When it comes to hospitals and doctors I have always been okay with them as long as I personally am the patient. But as a parent or visitor of a patient I can be pretty much a wreck. No matter what the procedure, if I even think that my child is in any sort of pain or discomfort in the process, my head spins and my body wants to crumple into a ball. If I am the only parent present in this circumstance I can usually pull myself together to get through what I have to, but once I am home, or my husband is present, I feel absolutely exhausted as I am able to release myself from the responsibility of the care. No matter how strong I feel as a person in general, if I even think my child (or any child for that matter) is in pain, I am brought to my knees in no time.

You see if God had taken up a collection of resumes to see who was most qualified to care for and parent Heston, mine would have ended up on the bottom of the stack. I would never be selected for an interview. In fact, my resume would not have even been given. You see, given the choice to parent a special needs child? No thank you. It just isn't me- I can't see the value in those children like others can. And don't even mention the terminal diagnosis. Are you kidding me?! No way! I would much rather feel sorry and compassionate for others who are given such a thing, but in no way would I step up to say "Here I am Lord, choose me." Choose me to be that parent. Give me that child- I am willing. I wish I could say I would have felt that way, but in all honesty I know I wouldn't have.

And here I am, three years into a diagnosis for my child that is filled with doctors, everything special needs, tiring care and heartbreaking expectations. And through it all I can honestly say that I am so thankful for this gift from a God who knew that it was just that- a gift. We are getting ready over the next couple of months to have a G tube inserted into Heston to allow us to nourish and hydrate his body as his ability to drink and swallow are deteriorating. From the surgery to the recovery, to the fact that my son will have a "button" sticking out of his abdomen that I will insert food and liquids through, it all seems overwhelming to me. And yet, I am grateful. Grateful that we have the opportunity to have such a thing that can help him stay as healthy as possible. I know that no matter how hard this one of many steps we will take with him will be, that it is so worth it if it means that we will get more time with him.
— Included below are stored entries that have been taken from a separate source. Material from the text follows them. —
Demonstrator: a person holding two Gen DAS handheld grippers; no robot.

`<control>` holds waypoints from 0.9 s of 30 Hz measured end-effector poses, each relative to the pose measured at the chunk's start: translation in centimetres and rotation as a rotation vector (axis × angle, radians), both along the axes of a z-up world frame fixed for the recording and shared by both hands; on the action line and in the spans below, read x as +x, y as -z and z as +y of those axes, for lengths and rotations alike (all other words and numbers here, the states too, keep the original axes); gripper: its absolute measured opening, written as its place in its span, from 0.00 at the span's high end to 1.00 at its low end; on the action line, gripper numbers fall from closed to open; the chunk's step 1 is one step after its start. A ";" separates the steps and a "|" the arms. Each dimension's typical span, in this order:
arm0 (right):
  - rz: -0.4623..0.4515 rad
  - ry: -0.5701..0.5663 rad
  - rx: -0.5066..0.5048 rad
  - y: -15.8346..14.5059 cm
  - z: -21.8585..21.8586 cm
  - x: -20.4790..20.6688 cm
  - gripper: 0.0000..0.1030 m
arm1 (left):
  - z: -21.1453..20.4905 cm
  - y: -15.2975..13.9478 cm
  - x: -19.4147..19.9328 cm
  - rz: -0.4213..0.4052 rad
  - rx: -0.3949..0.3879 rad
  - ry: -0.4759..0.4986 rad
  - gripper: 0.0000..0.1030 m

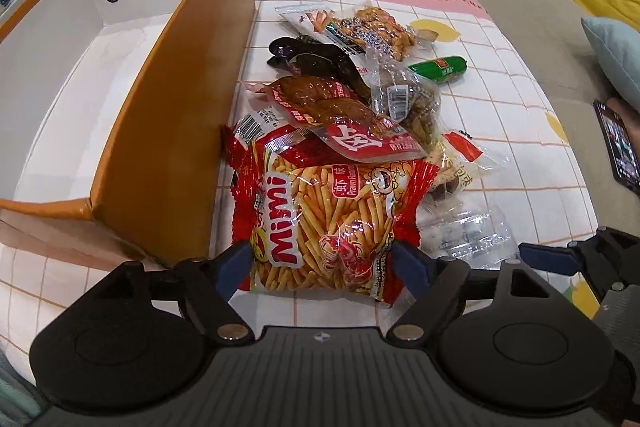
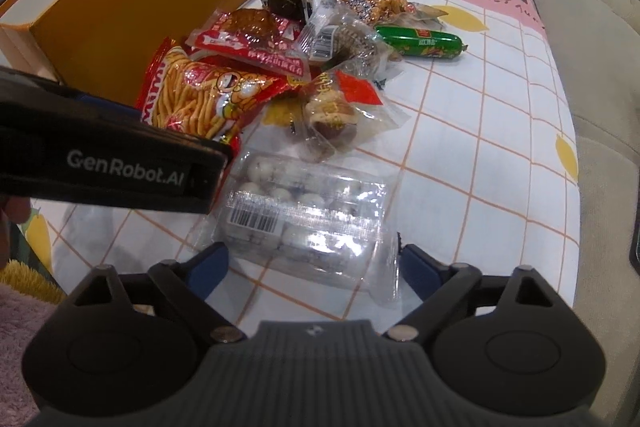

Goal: Organize snacks
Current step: 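Grasp the red Mimi bag with the left tool while the right tool grasps the clear egg tray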

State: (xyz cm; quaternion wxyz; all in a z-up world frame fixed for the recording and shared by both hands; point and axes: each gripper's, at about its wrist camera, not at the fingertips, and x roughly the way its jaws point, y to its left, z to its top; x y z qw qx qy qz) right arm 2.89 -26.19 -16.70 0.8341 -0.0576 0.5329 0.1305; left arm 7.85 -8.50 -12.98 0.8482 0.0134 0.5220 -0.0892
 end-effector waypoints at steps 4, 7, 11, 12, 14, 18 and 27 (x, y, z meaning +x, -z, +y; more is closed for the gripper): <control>-0.019 0.017 0.008 -0.5 -0.4 -0.3 0.38 | 0.2 0.0 -0.1 -0.003 -0.019 0.001 0.18; -0.027 0.035 0.009 -0.8 -0.7 -0.4 0.56 | 0.5 -0.3 -0.3 -0.011 -0.022 -0.002 0.32; -0.016 0.071 0.023 -1.0 -1.4 -0.4 0.73 | 0.9 -0.8 -0.6 -0.005 -0.041 0.005 0.48; -0.010 0.077 0.029 -1.0 -1.5 -0.5 0.75 | 0.9 -0.9 -0.7 -0.002 -0.038 0.011 0.49; 0.005 0.077 0.028 -1.1 -1.6 -0.7 0.77 | 0.9 -1.1 -1.1 0.006 -0.025 0.022 0.50; -0.023 0.032 0.009 -2.0 -1.1 -1.7 0.62 | 1.5 -1.6 -1.7 0.032 -0.027 0.019 0.51; -0.198 -0.343 -0.170 -1.5 1.9 -1.8 0.19 | 2.0 -1.9 -2.3 0.061 -0.048 0.032 0.52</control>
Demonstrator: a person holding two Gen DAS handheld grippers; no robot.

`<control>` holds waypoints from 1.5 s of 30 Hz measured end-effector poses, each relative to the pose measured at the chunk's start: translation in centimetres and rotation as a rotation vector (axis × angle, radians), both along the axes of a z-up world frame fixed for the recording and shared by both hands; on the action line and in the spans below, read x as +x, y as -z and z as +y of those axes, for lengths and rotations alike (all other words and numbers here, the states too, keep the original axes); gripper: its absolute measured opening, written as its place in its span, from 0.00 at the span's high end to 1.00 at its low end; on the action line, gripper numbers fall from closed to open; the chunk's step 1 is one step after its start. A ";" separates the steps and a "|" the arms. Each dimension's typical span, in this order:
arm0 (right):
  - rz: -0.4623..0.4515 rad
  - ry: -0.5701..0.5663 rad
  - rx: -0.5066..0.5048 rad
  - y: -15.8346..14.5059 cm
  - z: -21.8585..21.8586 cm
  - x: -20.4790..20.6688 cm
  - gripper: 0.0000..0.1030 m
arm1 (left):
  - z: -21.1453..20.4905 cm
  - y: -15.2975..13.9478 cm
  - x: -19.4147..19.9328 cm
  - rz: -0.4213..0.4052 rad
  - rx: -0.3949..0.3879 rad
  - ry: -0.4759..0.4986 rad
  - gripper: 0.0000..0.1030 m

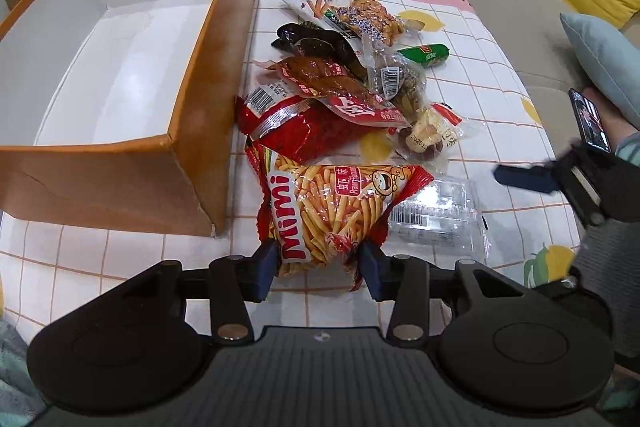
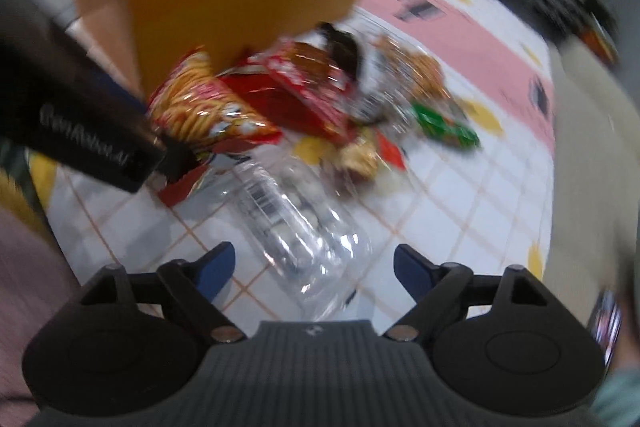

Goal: Organize snacks
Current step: 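Grasp the red Mimi bag with the left tool while the right tool grasps the clear egg tray, then lift and carry the Mimi bag and egg tray over the open box with both tools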

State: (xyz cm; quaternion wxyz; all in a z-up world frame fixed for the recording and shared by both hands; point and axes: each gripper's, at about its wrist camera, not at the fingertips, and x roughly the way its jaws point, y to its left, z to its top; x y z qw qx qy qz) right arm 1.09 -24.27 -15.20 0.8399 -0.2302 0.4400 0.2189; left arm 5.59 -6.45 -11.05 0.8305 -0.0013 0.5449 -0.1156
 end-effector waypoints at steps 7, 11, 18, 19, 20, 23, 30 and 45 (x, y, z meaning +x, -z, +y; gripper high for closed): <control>0.029 -0.082 0.067 1.2 -1.2 2.5 0.18 | 0.2 0.1 0.0 0.007 -0.015 -0.010 0.52; 0.093 -0.045 0.146 1.5 -1.5 3.3 0.21 | 0.2 0.1 0.1 0.010 -0.029 -0.011 0.52; 0.167 0.054 0.163 0.9 -1.1 2.7 0.40 | 0.3 -0.2 -0.1 0.008 -0.043 -0.012 0.52; 0.177 0.070 0.163 0.8 -1.0 2.4 0.41 | 0.2 -0.3 -0.1 0.007 -0.046 -0.007 0.52; 0.189 0.083 0.161 0.7 -0.9 2.1 0.42 | 0.2 -0.3 -0.2 0.007 -0.048 -0.003 0.52; 0.222 0.141 0.170 0.1 -1.4 1.5 0.44 | 0.0 -0.8 -0.4 0.004 -0.055 0.000 0.53; 0.231 0.249 0.237 -1.8 -2.7 0.6 0.46 | 0.1 -3.2 -1.4 -0.037 -0.086 -0.011 0.56; 0.076 0.239 0.363 -7.4 -1.5 0.1 0.47 | 2.7 -9.5 -2.1 -0.201 -0.152 -0.068 0.60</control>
Heston is a light, an angel from God- a gift. I am not just saying that to make myself feel better- I am truly experiencing it. There is simply no real way to describe what value Heston has for us each and every day, as it is not existent on paper or through any description. It makes no sense to our logical society. But that doesn't make it any less real.

Three years ago I googled mucopolysaccharidosis for the first time and my heart broke. It broke out of anger, disbelief and disappointment. I felt that as a parent I didn't belong in the Sanfilippo family- I was too good for that. Today I google the same word and my heart breaks out of compassion for these beautiful children and out of a desire for them to find a cure for this disease. It breaks out of humility to be a part of the Sanfilippo family- a group of unbelievable parents who inspire and amaze me daily.

God is still in the business of changing lives and changing hearts- sometimes it is just in a form we don't expect or even know we need. May we see the incredible value that lies in a change of perspective.